Batching

Total execution time of a NHibernate query constitutes of three things:

  • Time it takes to send the query to remote database server
  • Time it takes to execute actual SQL on the database server
  • Time it takes to return the results to client, process the results on client, and hydrate the entities

Depending on what kind of queries you are writing, you may be spending a lot of time sending your queries to remote database server. In such a situation, you can batch multiple SQL statements together and send them to database server for execution in one roundtrip. Batching does not impact the time it takes to execute actual SQL on the server, but reduces the network time as you are doing a single database interaction against several you would have done in absence of batching. NHibernate offers different ways of batching queries that can be used in different scenarios.

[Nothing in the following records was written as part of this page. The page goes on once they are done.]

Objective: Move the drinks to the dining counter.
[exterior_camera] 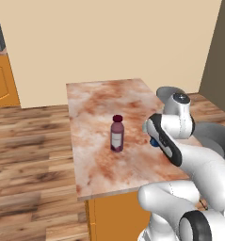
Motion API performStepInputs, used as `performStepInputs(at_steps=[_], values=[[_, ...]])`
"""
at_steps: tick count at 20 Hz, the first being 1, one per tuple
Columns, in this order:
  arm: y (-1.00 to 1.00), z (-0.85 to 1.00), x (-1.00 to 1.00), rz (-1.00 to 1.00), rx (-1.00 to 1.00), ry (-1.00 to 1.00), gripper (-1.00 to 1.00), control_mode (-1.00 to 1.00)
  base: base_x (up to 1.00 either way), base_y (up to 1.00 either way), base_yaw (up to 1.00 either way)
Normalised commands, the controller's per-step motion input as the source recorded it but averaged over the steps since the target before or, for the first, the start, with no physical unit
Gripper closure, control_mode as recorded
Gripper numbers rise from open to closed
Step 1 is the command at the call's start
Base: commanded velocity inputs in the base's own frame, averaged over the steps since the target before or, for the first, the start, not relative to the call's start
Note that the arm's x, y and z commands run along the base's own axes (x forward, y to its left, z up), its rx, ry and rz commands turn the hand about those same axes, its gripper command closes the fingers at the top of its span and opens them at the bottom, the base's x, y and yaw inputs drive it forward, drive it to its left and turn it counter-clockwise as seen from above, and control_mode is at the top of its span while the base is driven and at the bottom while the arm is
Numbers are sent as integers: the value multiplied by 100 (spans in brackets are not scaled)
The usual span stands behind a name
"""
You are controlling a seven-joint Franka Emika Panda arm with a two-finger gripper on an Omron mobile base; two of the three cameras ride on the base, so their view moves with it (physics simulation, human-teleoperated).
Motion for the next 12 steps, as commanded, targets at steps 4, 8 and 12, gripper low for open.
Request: performStepInputs(at_steps=[4, 8, 12], values=[[0, -23, 14, 0, 0, 0, 100, -100, 0, 0, 0], [0, -23, 11, 0, 0, 0, 100, -100, 0, 0, 0], [0, -26, 14, 0, 0, 0, 100, -100, 0, 0, 0]])
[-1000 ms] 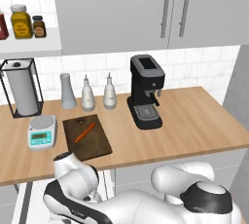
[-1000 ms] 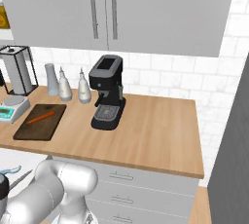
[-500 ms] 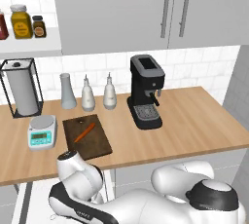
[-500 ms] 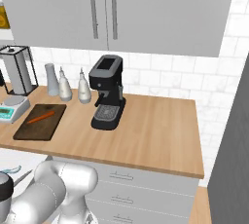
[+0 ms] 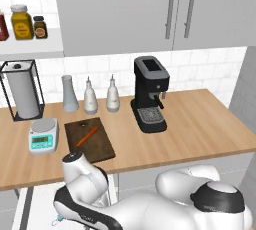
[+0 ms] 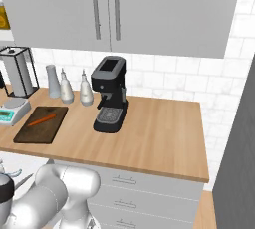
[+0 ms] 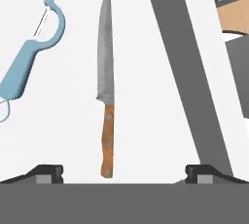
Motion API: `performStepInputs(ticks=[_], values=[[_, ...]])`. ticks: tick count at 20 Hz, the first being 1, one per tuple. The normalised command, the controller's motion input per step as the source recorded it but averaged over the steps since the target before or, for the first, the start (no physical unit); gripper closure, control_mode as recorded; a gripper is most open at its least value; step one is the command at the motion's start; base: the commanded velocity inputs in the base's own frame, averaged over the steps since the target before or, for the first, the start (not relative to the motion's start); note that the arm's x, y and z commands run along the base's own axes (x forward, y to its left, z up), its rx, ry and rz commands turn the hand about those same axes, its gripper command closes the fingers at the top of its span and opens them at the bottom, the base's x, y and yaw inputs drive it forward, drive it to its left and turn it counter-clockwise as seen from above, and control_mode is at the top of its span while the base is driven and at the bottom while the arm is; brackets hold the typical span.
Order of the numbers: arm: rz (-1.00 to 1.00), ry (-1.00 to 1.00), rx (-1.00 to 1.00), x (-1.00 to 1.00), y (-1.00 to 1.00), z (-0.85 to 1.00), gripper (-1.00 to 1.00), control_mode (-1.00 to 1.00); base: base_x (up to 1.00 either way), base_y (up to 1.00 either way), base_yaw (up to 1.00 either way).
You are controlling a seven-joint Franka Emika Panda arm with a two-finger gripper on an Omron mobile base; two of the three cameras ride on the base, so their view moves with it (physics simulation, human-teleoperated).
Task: Place the appropriate cutting tool for cutting the carrot skin on the cutting board.
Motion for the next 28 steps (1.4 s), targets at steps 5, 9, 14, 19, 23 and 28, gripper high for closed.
performStepInputs(ticks=[5,9,14,19,23,28], values=[[0.08,0.0,0.0,0.48,0.03,-0.11,-1.0,-1.0,0.0,0.0,0.0],[0.08,0.0,0.0,0.17,0.39,-0.18,-1.0,-1.0,0.0,0.0,0.0],[0.07,0.0,0.0,0.28,0.18,-0.11,-1.0,-1.0,0.0,0.0,0.0],[0.07,0.0,0.0,0.3,0.15,-0.11,-1.0,-1.0,0.0,0.0,0.0],[0.05,0.0,0.0,0.1,0.14,-0.15,-1.0,-1.0,0.0,0.0,0.0],[0.04,0.0,0.0,0.04,0.33,-0.28,-1.0,-1.0,0.0,0.0,0.0]])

As we discussed in the beginning, NHibernate queries can be generally divided into two buckets – read queries and write queries. For write queries, SQL commands are sent to database either when transaction is committed or when session is flushed. Read queries are more instantaneous. First, SQL command is sent to database when terminal method such as List<T> is called on the query. If lazy loading is enabled, further SQL commands are sent as our code interacts with loaded entities. For read queries, there is no one point in time (such as commit of transaction, and so on.) when all the accumulated operations are sent to database at once. One thing that is common in both types of queries is that each SQL command results in a database roundtrip making whole data access chatty and slow. You can overcome this issue by batching multiple SQL statements together. NHibernate supports batching for both type of queries.

Batching the write queries using ADO.NET batching

NHibernate uses ADO.NET under the hood for its database interaction. ADO.NET inherently supports the concept of batching SQL queries. If you are inserting or updating large number of entities in a single transaction, then you can utilize underlying ADO.NET batching to bundle up the INSERT/UPDATE statements to reduce the number of roundtrips to database. NHibernate lets you configure ADO.NET batch size either at session factory level or at session level. Let's go over an example to see how this works.

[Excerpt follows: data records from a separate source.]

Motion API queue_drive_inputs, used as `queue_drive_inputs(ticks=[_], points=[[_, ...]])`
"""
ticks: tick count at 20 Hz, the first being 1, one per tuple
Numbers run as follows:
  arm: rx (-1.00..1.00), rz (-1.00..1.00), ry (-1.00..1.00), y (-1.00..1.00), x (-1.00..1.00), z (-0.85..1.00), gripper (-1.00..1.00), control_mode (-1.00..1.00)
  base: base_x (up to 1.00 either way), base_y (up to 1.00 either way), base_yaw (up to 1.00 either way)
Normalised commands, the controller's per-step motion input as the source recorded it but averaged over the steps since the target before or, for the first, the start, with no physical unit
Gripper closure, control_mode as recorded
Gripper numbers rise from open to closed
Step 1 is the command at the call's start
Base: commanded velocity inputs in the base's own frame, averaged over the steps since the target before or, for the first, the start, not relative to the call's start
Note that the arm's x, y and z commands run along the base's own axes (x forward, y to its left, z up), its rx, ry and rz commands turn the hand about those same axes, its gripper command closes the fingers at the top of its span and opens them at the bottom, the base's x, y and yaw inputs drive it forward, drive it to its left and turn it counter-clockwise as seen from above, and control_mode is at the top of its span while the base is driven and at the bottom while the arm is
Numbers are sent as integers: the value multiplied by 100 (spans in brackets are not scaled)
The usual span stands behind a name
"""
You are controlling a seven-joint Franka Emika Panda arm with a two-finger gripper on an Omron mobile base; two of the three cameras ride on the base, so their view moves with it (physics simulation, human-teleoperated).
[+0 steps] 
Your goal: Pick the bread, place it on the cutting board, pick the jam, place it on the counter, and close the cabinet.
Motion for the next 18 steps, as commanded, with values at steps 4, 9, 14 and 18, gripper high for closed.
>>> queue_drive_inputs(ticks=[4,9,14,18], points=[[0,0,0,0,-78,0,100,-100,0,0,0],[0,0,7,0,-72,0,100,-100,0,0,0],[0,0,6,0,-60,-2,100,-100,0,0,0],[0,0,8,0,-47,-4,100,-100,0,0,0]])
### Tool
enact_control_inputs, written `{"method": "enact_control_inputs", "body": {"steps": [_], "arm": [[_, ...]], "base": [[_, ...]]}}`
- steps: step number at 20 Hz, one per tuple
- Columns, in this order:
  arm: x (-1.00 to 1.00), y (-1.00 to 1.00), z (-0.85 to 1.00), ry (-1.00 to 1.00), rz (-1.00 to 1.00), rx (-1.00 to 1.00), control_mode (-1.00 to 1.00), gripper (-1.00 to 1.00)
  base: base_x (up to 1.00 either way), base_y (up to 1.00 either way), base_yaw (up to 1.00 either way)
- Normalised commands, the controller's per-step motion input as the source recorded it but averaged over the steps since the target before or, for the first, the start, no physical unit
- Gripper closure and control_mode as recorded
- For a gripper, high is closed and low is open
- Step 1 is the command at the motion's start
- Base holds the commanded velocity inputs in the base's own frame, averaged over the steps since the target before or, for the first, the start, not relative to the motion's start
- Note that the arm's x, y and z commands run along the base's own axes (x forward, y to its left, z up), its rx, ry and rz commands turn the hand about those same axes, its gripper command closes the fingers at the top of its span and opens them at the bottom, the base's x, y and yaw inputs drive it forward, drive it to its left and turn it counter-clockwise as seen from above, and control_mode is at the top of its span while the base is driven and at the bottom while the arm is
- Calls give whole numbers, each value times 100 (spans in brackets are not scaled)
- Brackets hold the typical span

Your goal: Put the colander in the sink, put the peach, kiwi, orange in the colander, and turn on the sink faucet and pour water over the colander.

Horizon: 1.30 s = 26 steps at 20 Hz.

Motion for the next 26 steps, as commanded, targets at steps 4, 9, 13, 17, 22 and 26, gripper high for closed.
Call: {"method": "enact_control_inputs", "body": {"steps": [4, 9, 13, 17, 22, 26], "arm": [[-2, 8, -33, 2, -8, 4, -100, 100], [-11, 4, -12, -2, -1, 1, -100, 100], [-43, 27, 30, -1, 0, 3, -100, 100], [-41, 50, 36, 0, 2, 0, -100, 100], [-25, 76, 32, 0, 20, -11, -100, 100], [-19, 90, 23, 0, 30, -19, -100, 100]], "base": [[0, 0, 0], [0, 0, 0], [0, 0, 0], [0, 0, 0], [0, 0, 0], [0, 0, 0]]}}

In the following code, we are inserting 100 employee instances having their ResidentialAddress property set and one community instance added to the Communities collection:

[Test]
public void InsertLargeNumberOfEmployeeRecords()
{
  using (var transaction = Database.Session.BeginTransaction())
  {
    for (int i = 0; i < 100; i++)
    {
      var employee = new Employee
      {
        DateOfBirth = new DateTime(1972, 3, 5),
        DateOfJoining = new DateTime(2001, 5, 28),
        ResidentialAddress = new Address()
      };
      employee.AddCommunity(new Community());

      Database.Session.Save(employee);
    }

  transaction.Commit();
  }
}

Note that we have not set meaningful values for different properties of the entities that we are saving. That is not needed for the preceding test. Date fields are populated because MS SQL Server 2012 was used for this test and it cannot work with the DateTime type of fields if they are left empty.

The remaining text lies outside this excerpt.